** Opening INPUT RECORDS block **

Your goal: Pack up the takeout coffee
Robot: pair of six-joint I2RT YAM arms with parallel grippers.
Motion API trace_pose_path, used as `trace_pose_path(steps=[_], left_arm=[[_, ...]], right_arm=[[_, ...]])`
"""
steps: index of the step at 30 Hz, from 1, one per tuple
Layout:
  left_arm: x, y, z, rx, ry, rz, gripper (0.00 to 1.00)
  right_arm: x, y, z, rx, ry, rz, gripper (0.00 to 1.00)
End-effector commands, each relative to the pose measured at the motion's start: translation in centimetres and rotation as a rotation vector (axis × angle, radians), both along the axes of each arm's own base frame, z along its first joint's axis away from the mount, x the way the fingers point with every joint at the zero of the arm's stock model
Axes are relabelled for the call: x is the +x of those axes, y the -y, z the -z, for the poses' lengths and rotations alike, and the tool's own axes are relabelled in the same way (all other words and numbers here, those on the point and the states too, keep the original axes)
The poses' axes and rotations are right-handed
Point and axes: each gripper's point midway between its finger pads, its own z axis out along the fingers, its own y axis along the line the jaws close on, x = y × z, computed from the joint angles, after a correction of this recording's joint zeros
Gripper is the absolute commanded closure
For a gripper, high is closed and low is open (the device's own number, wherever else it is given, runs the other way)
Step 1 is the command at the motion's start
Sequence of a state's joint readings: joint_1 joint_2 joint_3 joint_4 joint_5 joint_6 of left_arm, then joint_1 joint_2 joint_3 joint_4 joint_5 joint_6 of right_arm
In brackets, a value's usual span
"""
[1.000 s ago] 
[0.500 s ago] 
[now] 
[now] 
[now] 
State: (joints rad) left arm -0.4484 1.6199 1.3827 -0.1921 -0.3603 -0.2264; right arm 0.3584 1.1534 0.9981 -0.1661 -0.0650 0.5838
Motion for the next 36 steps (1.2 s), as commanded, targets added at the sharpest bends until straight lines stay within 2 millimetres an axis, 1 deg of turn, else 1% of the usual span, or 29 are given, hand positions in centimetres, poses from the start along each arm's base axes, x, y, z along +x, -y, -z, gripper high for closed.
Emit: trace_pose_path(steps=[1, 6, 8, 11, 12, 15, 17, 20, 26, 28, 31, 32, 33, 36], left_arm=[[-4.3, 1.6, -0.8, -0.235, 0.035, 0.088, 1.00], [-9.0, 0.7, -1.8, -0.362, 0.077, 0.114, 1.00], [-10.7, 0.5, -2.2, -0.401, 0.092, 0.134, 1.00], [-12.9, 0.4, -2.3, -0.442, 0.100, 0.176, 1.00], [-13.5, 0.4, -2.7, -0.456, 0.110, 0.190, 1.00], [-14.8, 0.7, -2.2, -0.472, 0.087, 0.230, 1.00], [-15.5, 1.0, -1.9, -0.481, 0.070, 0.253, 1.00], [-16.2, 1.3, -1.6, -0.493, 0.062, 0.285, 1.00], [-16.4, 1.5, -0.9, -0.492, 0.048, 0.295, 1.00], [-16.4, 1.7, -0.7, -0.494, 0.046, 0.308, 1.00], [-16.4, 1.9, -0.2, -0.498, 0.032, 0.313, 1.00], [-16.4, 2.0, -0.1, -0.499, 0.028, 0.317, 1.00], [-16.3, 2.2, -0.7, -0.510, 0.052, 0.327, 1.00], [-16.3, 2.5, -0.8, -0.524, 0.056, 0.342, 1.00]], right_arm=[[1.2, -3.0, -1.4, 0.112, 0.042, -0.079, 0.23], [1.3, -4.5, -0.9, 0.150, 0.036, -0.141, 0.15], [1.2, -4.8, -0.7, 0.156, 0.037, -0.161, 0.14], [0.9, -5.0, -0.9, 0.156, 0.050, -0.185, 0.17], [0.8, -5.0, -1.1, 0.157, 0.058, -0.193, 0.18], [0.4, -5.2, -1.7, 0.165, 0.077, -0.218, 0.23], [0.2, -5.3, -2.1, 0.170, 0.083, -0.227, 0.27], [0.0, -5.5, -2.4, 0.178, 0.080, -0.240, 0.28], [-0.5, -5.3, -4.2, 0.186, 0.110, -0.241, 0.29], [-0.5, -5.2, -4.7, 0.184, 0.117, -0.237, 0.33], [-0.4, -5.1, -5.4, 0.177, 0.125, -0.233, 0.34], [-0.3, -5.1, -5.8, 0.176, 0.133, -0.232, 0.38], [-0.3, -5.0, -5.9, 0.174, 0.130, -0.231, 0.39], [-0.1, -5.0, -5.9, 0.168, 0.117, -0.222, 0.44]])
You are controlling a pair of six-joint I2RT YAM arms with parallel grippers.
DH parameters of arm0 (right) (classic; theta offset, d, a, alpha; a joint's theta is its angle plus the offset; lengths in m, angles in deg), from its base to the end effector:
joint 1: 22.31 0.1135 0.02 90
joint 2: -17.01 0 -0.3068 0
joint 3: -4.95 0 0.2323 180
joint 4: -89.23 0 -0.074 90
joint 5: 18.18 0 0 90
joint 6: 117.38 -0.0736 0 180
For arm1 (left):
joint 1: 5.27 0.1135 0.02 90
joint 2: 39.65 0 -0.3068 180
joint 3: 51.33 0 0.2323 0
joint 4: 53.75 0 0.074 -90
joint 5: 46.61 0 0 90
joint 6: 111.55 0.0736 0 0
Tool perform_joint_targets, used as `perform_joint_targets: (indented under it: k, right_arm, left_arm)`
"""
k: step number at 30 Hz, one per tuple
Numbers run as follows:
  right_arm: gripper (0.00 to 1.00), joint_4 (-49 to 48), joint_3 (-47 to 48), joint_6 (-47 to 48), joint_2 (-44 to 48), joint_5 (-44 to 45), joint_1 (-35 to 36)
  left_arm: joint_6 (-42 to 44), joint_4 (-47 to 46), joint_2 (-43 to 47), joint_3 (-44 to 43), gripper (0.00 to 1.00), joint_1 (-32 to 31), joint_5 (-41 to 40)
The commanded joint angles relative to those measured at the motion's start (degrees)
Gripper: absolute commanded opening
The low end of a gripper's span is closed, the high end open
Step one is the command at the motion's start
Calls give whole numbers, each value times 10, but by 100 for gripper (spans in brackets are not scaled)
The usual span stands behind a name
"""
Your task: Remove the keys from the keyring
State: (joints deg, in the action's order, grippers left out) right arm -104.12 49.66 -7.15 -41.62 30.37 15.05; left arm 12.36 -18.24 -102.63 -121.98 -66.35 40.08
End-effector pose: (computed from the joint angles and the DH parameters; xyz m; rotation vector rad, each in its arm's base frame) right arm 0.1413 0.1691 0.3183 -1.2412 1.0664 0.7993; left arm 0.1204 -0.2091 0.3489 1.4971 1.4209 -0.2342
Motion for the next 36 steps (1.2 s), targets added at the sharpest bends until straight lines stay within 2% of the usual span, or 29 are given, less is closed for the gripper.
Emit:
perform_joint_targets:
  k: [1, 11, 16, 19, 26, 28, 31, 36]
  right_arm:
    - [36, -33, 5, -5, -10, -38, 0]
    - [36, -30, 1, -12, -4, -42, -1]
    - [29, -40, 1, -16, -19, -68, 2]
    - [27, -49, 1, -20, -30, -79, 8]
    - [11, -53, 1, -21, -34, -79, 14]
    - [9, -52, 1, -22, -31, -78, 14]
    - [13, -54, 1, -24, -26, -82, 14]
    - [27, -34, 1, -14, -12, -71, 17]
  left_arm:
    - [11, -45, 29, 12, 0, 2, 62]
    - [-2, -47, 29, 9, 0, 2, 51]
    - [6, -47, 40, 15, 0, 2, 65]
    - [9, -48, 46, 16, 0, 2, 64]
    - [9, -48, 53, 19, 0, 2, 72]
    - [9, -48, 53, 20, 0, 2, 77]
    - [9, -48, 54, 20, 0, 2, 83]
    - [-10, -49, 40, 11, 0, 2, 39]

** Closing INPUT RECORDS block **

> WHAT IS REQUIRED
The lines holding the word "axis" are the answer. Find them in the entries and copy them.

> OUTPUT BELOW
End-effector commands, each relative to the pose measured at the motion's start: translation in centimetres and rotation as a rotation vector (axis × angle, radians), both along the axes of each arm's own base frame, z along its first joint's axis away from the mount, x the way the fingers point with every joint at the zero of the arm's stock model
Point and axes: each gripper's point midway between its finger pads, its own z axis out along the fingers, its own y axis along the line the jaws close on, x = y × z, computed from the joint angles, after a correction of this recording's joint zeros
Motion for the next 36 steps (1.2 s), as commanded, targets added at the sharpest bends until straight lines stay within 2 millimetres an axis, 1 deg of turn, else 1% of the usual span, or 29 are given, hand positions in centimetres, poses from the start along each arm's base axes, x, y, z along +x, -y, -z, gripper high for closed.

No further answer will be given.